Required action: Starting at the line that contains "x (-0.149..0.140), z" and stopping at the line that contains "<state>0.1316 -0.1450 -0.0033", restate each line of the records below exactly. Omit the pictures.

(Beginning of Records provided)

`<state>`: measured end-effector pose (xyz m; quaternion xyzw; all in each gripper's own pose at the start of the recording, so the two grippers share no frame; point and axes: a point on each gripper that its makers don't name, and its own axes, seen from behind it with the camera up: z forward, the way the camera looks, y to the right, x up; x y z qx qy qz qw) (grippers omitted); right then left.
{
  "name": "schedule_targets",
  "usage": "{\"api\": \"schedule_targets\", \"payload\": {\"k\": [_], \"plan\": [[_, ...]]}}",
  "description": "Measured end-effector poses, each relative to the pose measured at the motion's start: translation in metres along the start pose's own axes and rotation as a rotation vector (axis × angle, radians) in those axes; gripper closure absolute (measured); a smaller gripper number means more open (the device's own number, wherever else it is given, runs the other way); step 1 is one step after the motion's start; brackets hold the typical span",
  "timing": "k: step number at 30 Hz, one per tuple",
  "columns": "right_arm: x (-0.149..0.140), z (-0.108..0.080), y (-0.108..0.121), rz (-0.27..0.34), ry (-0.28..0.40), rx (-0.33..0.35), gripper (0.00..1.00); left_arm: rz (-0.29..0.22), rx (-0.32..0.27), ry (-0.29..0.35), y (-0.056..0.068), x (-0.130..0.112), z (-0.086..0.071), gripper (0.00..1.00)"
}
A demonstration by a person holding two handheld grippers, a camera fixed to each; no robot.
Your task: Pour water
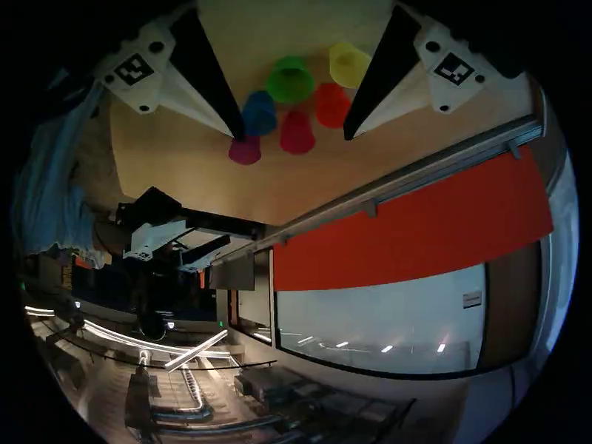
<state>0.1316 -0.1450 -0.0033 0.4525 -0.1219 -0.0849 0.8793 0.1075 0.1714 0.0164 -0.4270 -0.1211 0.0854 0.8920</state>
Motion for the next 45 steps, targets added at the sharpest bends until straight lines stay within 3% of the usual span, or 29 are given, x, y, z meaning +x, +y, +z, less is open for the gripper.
{"api": "schedule_targets", "payload": {"k": [11,22,45], "plan": [[-0.03,0.014,0.001,-0.044,-0.087,0.034,0.0,0.021,-0.058,-0.099,0.005,-0.036,0.024,0.01],[-0.059,0.027,0.001,-0.069,-0.158,0.073,0.0,0.085,-0.107,-0.191,0.01,-0.067,0.042,0.01],[-0.117,0.066,-0.007,-0.11,-0.296,0.159,0.0,0.087,-0.186,-0.354,0.007,-0.125,0.074,0.01]]}}
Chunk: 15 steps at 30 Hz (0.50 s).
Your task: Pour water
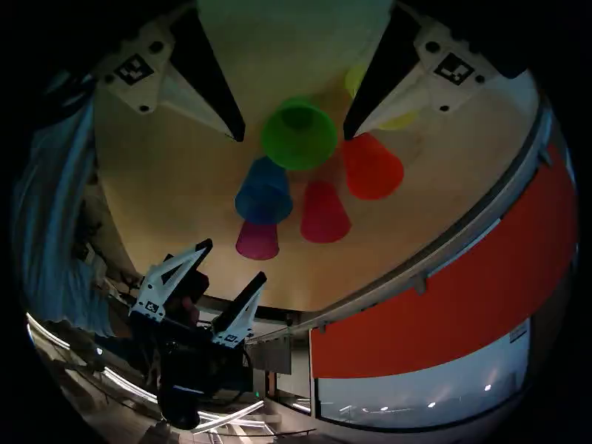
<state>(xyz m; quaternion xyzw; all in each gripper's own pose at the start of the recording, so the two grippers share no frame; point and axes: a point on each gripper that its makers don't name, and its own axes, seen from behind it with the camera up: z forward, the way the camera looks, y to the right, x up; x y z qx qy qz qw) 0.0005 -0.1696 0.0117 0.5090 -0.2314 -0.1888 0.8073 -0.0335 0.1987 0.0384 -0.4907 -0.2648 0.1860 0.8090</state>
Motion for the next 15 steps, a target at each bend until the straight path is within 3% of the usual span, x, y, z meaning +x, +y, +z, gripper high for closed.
{"api": "schedule_targets", "payload": {"k": [15], "plan": [[-0.026,0.027,-0.004,0.003,-0.067,0.029,0.0,0.008,0.005,-0.043,-0.008,-0.011,0.015,0.01]]}}
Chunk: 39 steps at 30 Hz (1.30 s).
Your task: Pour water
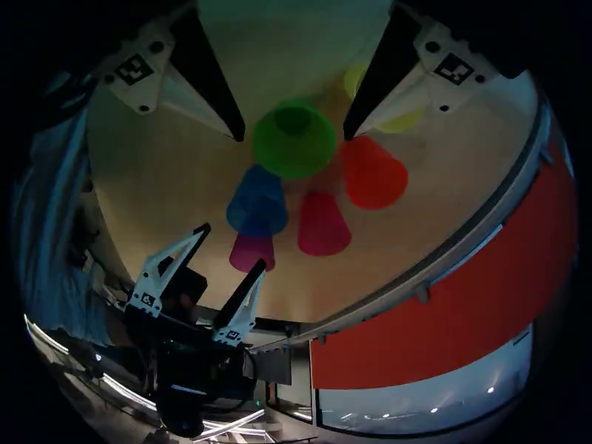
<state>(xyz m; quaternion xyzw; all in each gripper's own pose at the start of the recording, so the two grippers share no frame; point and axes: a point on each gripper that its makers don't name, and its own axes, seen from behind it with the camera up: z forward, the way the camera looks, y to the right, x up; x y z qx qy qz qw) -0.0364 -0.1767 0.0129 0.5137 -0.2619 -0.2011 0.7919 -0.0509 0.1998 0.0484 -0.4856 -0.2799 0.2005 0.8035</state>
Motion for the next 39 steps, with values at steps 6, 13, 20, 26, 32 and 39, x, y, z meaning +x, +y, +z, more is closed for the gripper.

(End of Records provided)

Exercise response:
  "columns": "right_arm: x (-0.149..0.140), z (-0.108..0.080), y (-0.108..0.121), rz (-0.27..0.34), ry (-0.28..0.40), rx (-0.33..0.35), gripper (0.00..1.00); left_arm: rz (-0.29..0.22), rx (-0.32..0.27), ry (-0.29..0.35), y (-0.056..0.068), x (-0.130..0.112), z (-0.086..0.071), gripper (0.00..1.00)"
}
A demonstration by a person holding two handheld grippers, a camera fixed to each; no robot.
Your task: Pour water
<state>0.1316 -0.1450 -0.0033 0.4525 -0.1219 -0.0849 0.8793 0.1075 0.1714 0.0164 -0.4270 -0.1211 0.0854 0.8920</state>

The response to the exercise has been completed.